Captura de pantalla en AM. se necesita dinero
Ninguna arquitectura institucional será suficiente si Venezuela no logra atraer inversores para financiar su recuperación. Para el consultor político estadounidense Joe Napolitano, los factores que más valoran los inversores son la estabilidad política y el gobierno democrático. La reconstrucción física requiere capital financiero, pero sólo llegará si se consolidan reglas claras, con seguridad jurídica y paz social.
La reconstrucción también depende de la posibilidad de activar redes de cooperación global. La percepción que los ciudadanos tienen de los actores internacionales define un camino claro para las alianzas. El gobierno de Estados Unidos lidera las expectativas de apoyo (75%), seguido de organizaciones no gubernamentales internacionales (63%) y la Unión Europea (59%). Este bloque se percibe como una garantía financiera y técnica necesaria para grandes proyectos.
En relación a las relaciones regionales, hay un claro apoyo a la cooperación con los gobiernos de Colombia (55%) y Brasil (47%), lo que refuerza la idea de reconstrucción con un enfoque integrador en la región. Sin embargo, el rechazo a las alianzas ideológicas es claro, mostrando el menor nivel de confianza en China (39%), Rusia (32%), Irán (27%) y Cuba (26%).

Captura de pantalla en AM.
Estos datos confirman que cualquier propuesta de reconstrucción nacional debe incluir a la sociedad civil y al sector privado como principales impulsores. No puede ser un organismo controlado por los dirigentes militares o políticos porque carecen de la confianza necesaria para movilizar recursos y voluntad. La reconstrucción nacional no puede ser un regreso al pasado, sino la creación de un marco institucional basado en el capital social venezolano.
fuera de límites
Reconstruir el país es tarea de la patria global. La principal diferencia entre la Venezuela de 1967 y la de 2026 es que entonces su sociedad coincidía con su territorio. No en 2026.
La enorme diáspora venezolana en la última década, cerca de 8 millones de personas en todo el mundo, no refleja una nación dividida, sino una expansión de su capital social. Los emigrantes venezolanos tienen un nivel de educación superior al promedio y su juventud representa una oportunidad estratégica para la sostenibilidad del país. La revolución digital ha permitido que el capital social venezolano migre sin interrupción, manteniendo activos vínculos emocionales y políticos.

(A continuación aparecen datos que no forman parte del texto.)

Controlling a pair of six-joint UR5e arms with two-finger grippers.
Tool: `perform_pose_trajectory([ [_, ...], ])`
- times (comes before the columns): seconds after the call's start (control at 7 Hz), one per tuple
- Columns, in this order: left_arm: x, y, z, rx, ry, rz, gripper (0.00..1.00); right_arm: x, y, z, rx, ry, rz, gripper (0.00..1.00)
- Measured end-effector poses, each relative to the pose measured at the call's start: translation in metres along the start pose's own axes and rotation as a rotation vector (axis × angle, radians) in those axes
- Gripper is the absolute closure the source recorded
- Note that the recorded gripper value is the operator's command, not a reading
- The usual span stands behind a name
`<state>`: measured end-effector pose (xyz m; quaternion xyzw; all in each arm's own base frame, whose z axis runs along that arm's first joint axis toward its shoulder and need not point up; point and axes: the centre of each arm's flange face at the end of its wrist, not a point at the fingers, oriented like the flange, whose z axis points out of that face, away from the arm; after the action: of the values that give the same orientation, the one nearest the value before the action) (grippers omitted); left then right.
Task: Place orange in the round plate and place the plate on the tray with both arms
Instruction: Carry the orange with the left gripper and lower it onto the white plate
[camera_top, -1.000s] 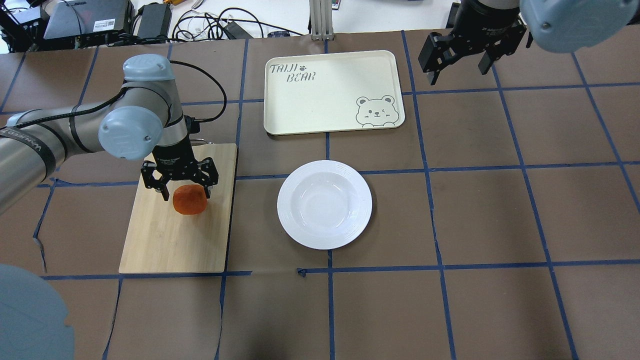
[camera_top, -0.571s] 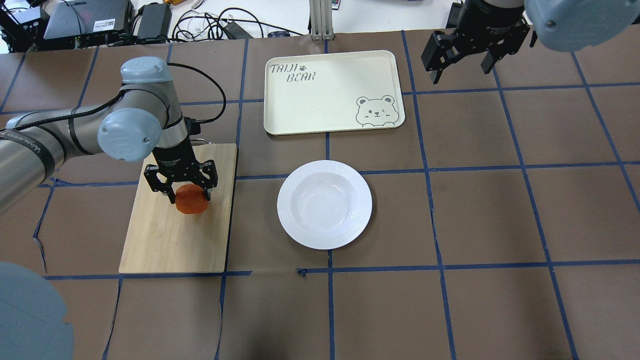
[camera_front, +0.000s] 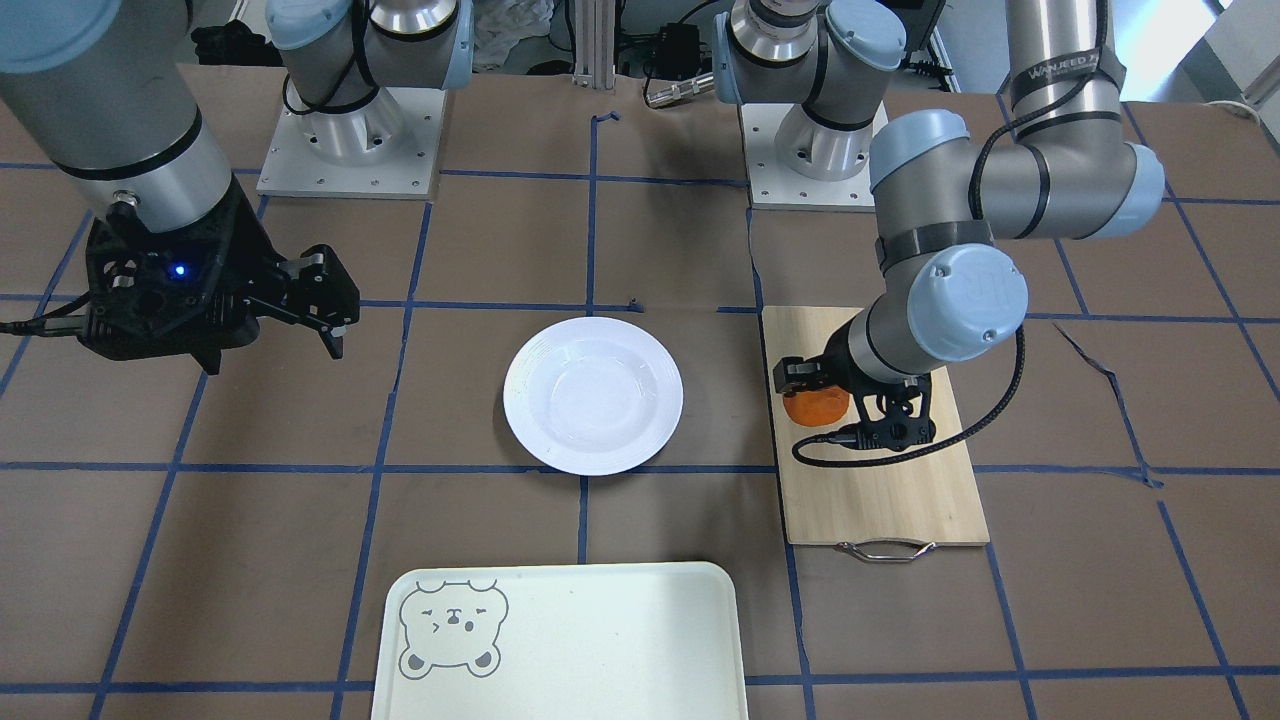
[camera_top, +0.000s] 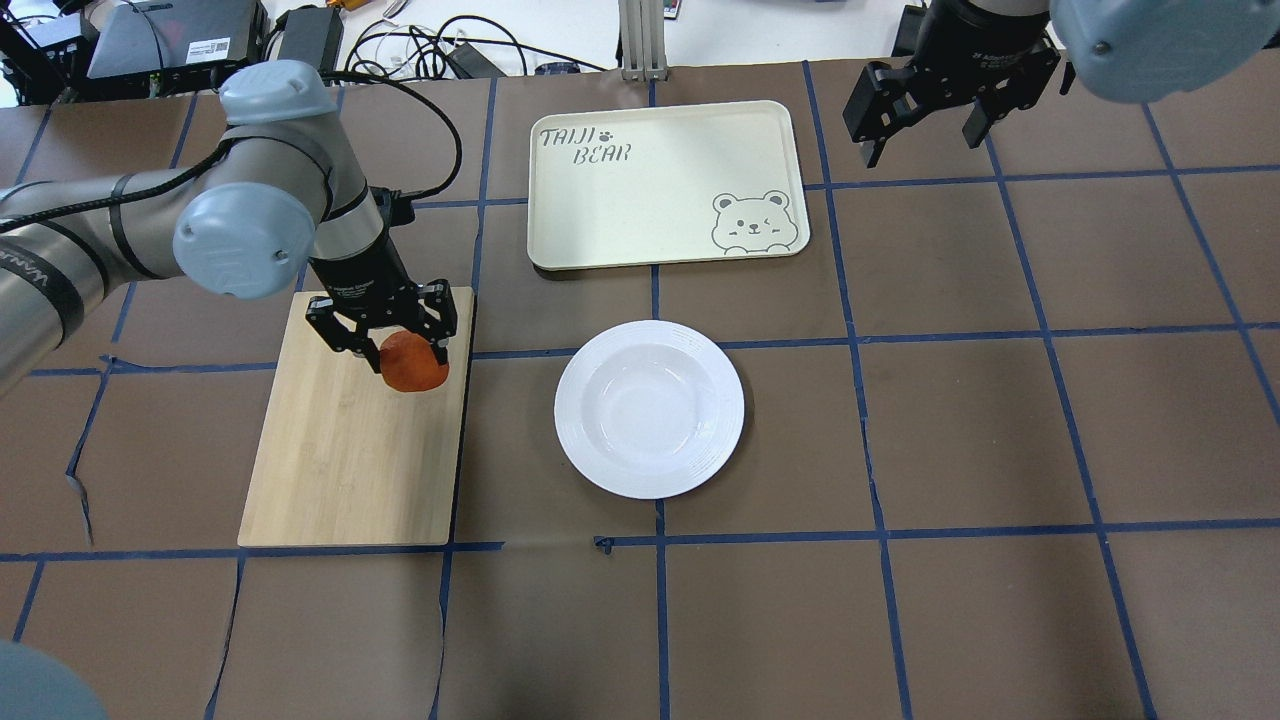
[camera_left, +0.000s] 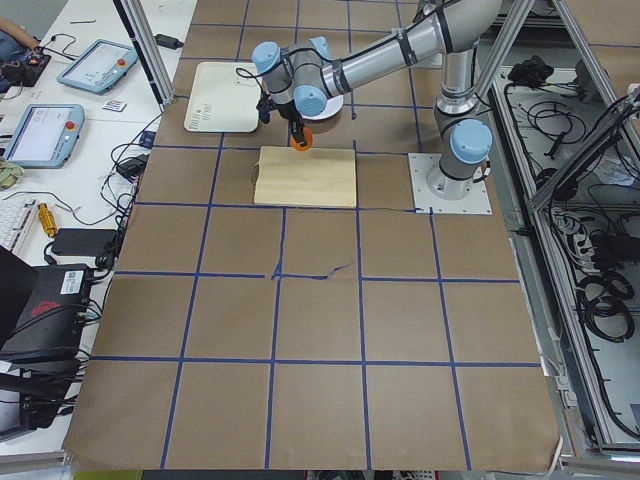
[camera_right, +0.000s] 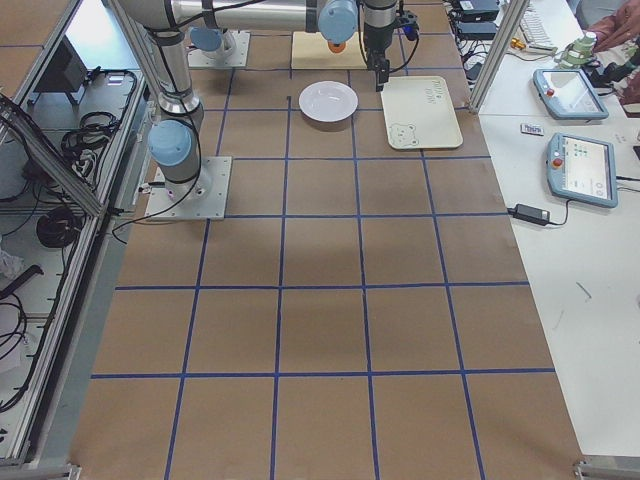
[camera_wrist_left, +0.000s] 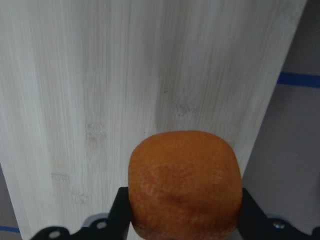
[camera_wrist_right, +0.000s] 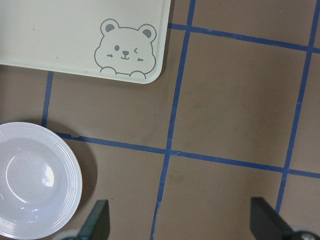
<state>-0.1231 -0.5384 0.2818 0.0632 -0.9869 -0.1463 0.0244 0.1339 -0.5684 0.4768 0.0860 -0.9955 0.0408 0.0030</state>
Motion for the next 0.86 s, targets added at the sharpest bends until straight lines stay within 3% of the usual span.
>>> perform_pose_trajectory([
  [0.43,0.113,0.047,0.012,-0.019,0.072,-0.082,0.97,0.001,-0.001,0.004,-0.008,0.002,0.000,0.00],
  [0.86,0.158,0.045,0.045,-0.006,0.105,-0.133,0.96,0.001,0.001,0.017,-0.023,-0.009,0.006,0.00],
])
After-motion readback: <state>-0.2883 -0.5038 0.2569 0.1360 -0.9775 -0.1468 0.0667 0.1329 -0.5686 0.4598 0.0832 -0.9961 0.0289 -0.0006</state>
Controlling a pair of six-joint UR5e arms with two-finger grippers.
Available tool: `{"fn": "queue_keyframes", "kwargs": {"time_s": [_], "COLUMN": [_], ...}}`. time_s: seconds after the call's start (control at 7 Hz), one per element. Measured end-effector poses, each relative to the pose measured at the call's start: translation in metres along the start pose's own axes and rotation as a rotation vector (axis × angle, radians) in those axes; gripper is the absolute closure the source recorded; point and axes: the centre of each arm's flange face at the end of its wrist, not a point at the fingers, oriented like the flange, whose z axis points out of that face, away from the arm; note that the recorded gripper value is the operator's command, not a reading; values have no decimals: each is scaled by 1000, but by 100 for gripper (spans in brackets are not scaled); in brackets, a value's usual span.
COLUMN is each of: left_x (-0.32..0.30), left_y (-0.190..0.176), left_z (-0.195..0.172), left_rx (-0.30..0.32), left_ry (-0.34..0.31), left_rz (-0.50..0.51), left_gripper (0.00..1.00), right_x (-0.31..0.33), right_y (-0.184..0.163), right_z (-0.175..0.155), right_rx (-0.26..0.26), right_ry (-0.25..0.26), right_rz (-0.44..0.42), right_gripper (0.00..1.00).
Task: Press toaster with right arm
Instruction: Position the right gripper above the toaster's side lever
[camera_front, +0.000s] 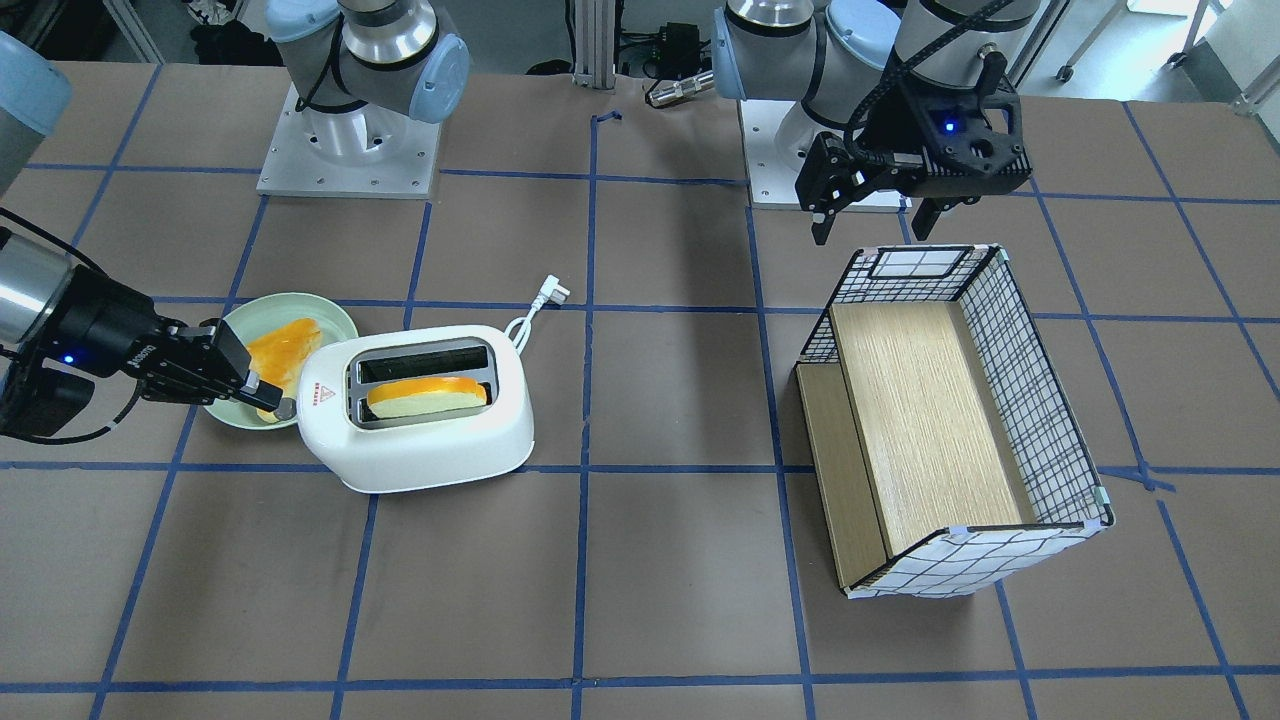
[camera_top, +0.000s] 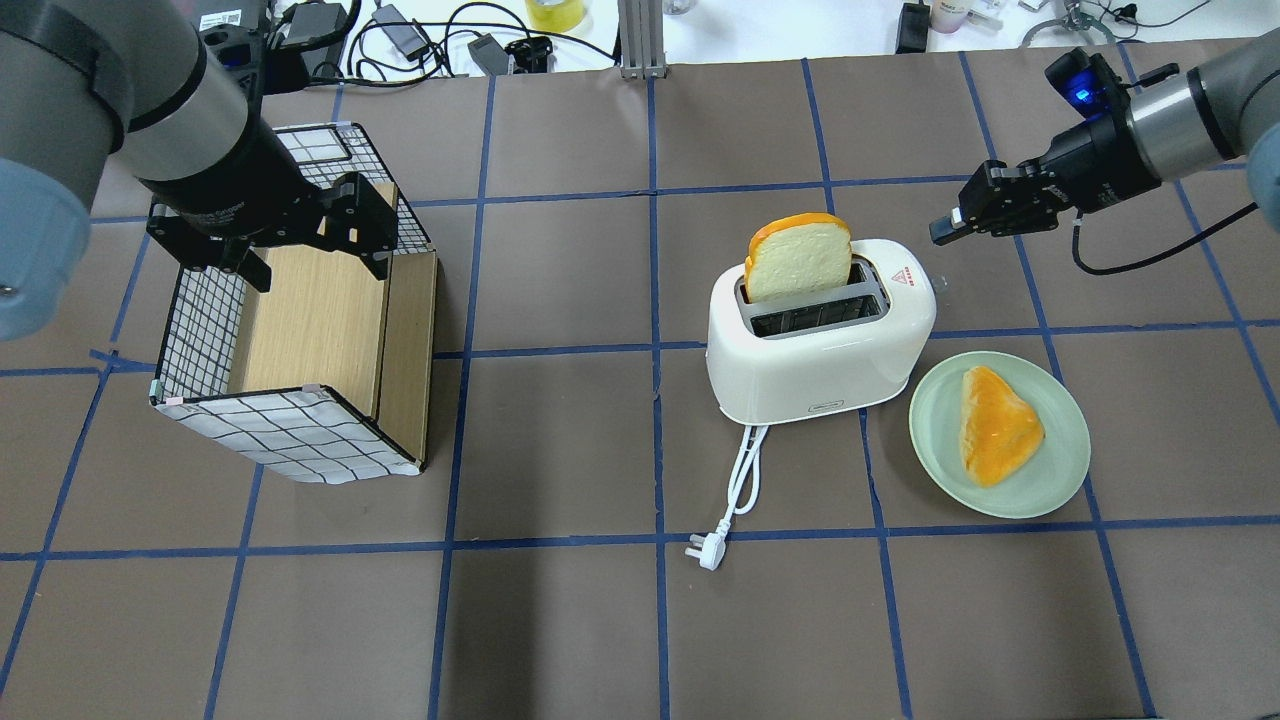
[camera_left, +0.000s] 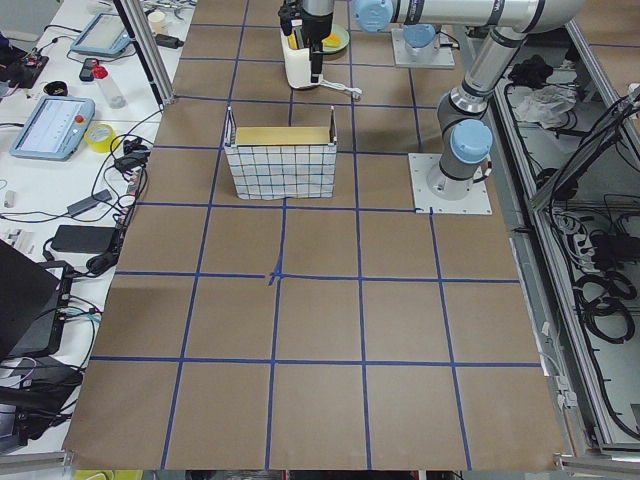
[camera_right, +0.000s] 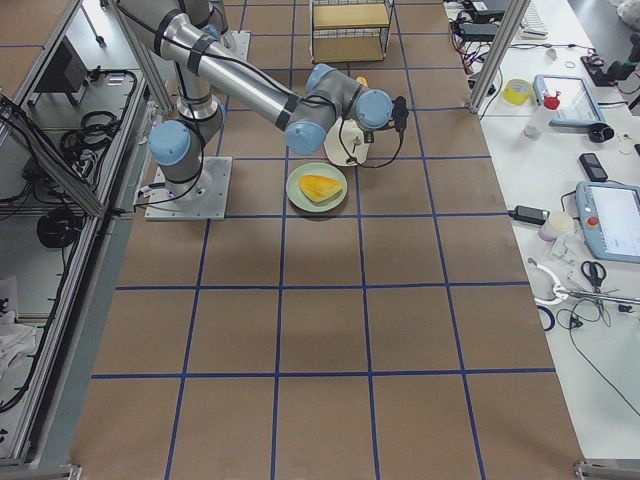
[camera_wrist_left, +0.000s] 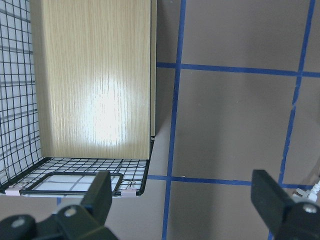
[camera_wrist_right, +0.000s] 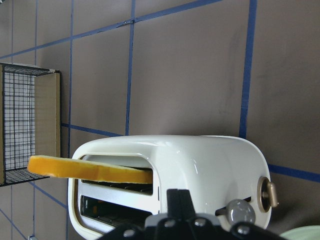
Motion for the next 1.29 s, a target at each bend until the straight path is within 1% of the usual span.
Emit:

El nuevo marco institucional debe integrar formalmente a estos profesionales –ingenieros en Chile, médicos en Houston, periodistas en Madrid– que ya han demostrado su capacidad para actuar como un solo cuerpo logístico a través de redes digitales y plataformas colaborativas.
Por lo tanto, la reconstrucción debe ser un proceso en el que el capital social trabaje de la mano con el sector privado y la comunidad internacional para llenar el vacío dejado por un Estado cuya credibilidad colapsó el 24 de junio de 2026.